Stuck fast pre-64 M70 Barrel

afolsomb17

Inactive
I have a question and hope there is some one who could help me. My problem is I cant unloosen the barrel of this m70 that I am going to blue. I have tried using the wheeler engineering vice barre woodl blocks in a 20 ton hydraulic jack as my barrel vice. I'm using also the proper barrel wrench. The problem is I've managed to destroy the blocks with the jack, I have used heat to the point I'm afraid I will color the steel. I soaked the receiver for 48+ hours in PB Blaster and the only thing I managed to do was spin the action and barrel around in the resin packed blocks. So does anyone have a suggestion. I really need to get these two pieces apart for bluing since the barrel will be glossy finish and the receiver matte:mad:
 
bluing

Sir
You do not need to reemove your M 70 barrel to blue it!
I would never apply heat to an action to try to loosten the barrel reciever joint!
Harry B.
 
I suppose I could do the whole thing together. I was wanting to remove the barrel for a glossy hot blue finish and a more flat matte finish. I will be using bluing salts for the barrel and Pinkertons slow rust for the action. Unless some by can explane to me how to use one of these bluing process and achieve to matte/glossy affects.
 
If you want the receiver matte it's going to have to be bead blasted, so no biggie. Just protect the barrel while the receiver is being blasted.
 
Thanks for the input. The neat trick will be the 2 types of bluing. If I cant get these pieces apart then no worries if not... well...... I mean how does one blue one part in salts and the other slow rust????:rolleyes:
 
Its not necessary to remove the barrel from the action to do a matte/glass finish.

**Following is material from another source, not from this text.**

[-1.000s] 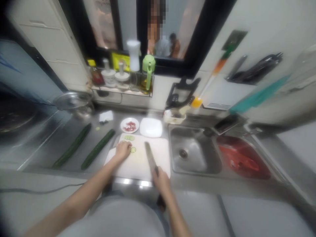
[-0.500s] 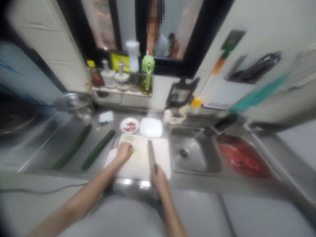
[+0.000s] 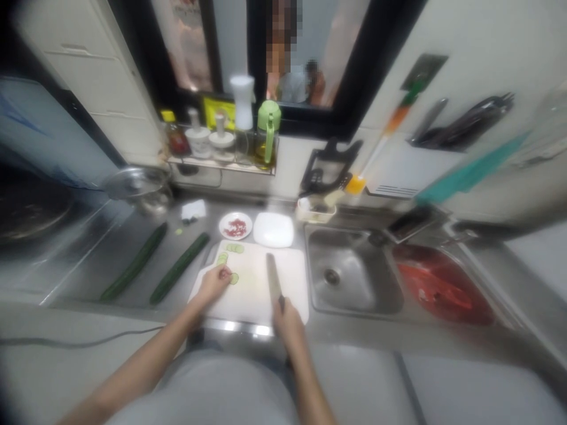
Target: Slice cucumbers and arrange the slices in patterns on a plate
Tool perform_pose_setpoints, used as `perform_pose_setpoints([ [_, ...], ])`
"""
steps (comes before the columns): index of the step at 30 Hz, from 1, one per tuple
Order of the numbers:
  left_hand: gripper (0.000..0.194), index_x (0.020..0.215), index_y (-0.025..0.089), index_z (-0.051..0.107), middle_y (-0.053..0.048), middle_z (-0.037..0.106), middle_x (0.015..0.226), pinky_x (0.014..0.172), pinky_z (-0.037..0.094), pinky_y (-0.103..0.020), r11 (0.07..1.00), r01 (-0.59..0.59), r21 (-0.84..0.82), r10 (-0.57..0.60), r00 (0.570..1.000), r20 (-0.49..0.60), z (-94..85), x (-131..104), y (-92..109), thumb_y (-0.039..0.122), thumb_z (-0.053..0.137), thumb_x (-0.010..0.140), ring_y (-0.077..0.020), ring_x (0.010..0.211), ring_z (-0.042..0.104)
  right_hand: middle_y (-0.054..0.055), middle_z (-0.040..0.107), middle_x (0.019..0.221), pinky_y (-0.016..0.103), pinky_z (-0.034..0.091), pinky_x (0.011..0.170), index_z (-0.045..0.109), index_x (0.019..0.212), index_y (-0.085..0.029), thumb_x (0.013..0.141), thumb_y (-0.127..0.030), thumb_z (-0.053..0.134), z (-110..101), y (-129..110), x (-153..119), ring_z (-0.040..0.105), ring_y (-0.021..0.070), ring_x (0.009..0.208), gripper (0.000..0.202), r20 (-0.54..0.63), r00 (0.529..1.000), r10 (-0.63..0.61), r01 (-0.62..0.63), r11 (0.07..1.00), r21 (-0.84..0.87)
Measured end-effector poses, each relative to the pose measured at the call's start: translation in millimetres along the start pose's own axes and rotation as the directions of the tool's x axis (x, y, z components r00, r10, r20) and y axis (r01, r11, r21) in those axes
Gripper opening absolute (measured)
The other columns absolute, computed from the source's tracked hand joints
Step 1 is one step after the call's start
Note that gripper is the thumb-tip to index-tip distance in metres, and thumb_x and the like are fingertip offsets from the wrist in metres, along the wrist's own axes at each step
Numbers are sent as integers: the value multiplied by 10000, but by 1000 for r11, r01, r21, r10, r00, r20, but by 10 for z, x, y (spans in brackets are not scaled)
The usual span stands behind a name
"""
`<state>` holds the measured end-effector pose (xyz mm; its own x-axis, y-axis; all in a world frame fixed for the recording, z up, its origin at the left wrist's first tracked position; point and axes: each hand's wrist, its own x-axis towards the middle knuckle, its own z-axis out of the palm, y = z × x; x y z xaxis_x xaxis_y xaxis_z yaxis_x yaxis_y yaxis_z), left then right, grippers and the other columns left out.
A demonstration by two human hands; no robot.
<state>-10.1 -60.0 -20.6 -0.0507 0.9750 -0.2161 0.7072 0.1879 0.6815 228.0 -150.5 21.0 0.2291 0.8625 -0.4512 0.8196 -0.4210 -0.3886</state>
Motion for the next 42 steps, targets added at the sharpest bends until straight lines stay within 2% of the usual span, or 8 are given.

Polish the barrel and action. Mask off the barrel with masking tape. Do the brushed or bead blasted effects you want on the receiver- I'd suggest polished flats/ and fine bead last the round surfaces. Unmask and blue.
 
I am not clear on a couple of things. Why would you use wood blocks? And I am confused about the setup. You first seem to be saying you are putting the barrel in the blocks then you talk about a barrel wrench.

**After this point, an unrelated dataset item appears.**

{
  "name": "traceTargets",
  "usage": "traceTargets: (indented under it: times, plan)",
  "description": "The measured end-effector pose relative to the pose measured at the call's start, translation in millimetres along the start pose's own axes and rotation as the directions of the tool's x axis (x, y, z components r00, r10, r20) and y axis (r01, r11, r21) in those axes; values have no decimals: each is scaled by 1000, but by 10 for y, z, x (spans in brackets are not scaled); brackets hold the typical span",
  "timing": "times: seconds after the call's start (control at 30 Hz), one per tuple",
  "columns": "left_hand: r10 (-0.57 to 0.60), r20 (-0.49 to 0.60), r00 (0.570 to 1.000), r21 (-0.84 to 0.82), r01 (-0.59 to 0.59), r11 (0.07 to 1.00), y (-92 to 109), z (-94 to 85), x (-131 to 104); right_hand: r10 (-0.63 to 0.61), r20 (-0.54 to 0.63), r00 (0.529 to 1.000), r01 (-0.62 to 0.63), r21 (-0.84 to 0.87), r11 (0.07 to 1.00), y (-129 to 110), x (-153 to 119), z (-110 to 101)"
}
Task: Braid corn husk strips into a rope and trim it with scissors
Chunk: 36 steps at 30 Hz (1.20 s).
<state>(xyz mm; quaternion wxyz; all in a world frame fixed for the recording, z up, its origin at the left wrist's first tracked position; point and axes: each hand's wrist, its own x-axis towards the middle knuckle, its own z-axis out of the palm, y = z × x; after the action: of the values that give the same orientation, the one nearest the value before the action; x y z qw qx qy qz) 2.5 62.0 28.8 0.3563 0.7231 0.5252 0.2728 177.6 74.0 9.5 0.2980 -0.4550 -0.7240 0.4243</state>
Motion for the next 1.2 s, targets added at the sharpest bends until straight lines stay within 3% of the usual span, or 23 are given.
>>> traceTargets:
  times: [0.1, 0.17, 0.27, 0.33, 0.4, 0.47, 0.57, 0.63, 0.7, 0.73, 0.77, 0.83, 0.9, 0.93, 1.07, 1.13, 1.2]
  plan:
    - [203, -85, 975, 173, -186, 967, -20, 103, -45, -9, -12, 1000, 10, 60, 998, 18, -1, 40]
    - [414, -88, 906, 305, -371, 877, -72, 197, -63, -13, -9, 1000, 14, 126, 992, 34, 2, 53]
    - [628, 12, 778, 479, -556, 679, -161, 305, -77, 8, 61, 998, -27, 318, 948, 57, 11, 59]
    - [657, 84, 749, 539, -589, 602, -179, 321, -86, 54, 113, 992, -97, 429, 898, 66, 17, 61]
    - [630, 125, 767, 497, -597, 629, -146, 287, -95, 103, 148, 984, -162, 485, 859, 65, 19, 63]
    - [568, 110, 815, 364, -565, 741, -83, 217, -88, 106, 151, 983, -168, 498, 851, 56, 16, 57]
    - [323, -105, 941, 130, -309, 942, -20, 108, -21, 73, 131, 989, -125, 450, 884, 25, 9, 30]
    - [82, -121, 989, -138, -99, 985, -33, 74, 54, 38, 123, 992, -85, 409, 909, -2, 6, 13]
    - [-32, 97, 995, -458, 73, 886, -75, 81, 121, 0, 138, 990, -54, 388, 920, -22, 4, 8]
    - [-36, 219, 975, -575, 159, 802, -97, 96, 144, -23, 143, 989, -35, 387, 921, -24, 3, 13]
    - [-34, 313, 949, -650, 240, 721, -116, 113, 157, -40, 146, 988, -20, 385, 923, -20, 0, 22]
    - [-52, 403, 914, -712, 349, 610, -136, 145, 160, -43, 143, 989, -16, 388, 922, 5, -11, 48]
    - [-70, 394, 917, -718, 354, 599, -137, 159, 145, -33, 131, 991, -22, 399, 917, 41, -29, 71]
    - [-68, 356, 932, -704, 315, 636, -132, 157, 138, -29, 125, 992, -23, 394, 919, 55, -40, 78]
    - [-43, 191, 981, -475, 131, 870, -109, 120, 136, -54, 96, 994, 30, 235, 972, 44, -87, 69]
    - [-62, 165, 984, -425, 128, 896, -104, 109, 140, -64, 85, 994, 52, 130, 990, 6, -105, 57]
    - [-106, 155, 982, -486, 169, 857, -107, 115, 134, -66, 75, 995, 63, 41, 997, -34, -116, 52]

The normal practice is to use bronze or steel bushings in the barrel vise, then use a receiver wrench with an insert made specifically for a given receiver.

Sometimes (rarely, but some times) a barrel just won't give without use of excessive force (an experienced gunsmith will know when the force becomes excessive); that is when you give up on barrel removal.

It sounds like you may be at that point and further that you don't need to remove the barrel anyway.

"I mean how does one blue one part in salts and the other slow rust????"

You don't. You polish the barrel the way you want it. Then you bead blast or fine sand blast the receiver, masking off the polished barrel, and then tank blue the whole thing. The receiver will look like the original Winchester 70 receiver.

If you insist on rust bluing the receiver, you can polish and tank blue the whole gun, then remove the bluing from the receiver with bluing remover and rust blue it, which you can do without touching the blued barrel.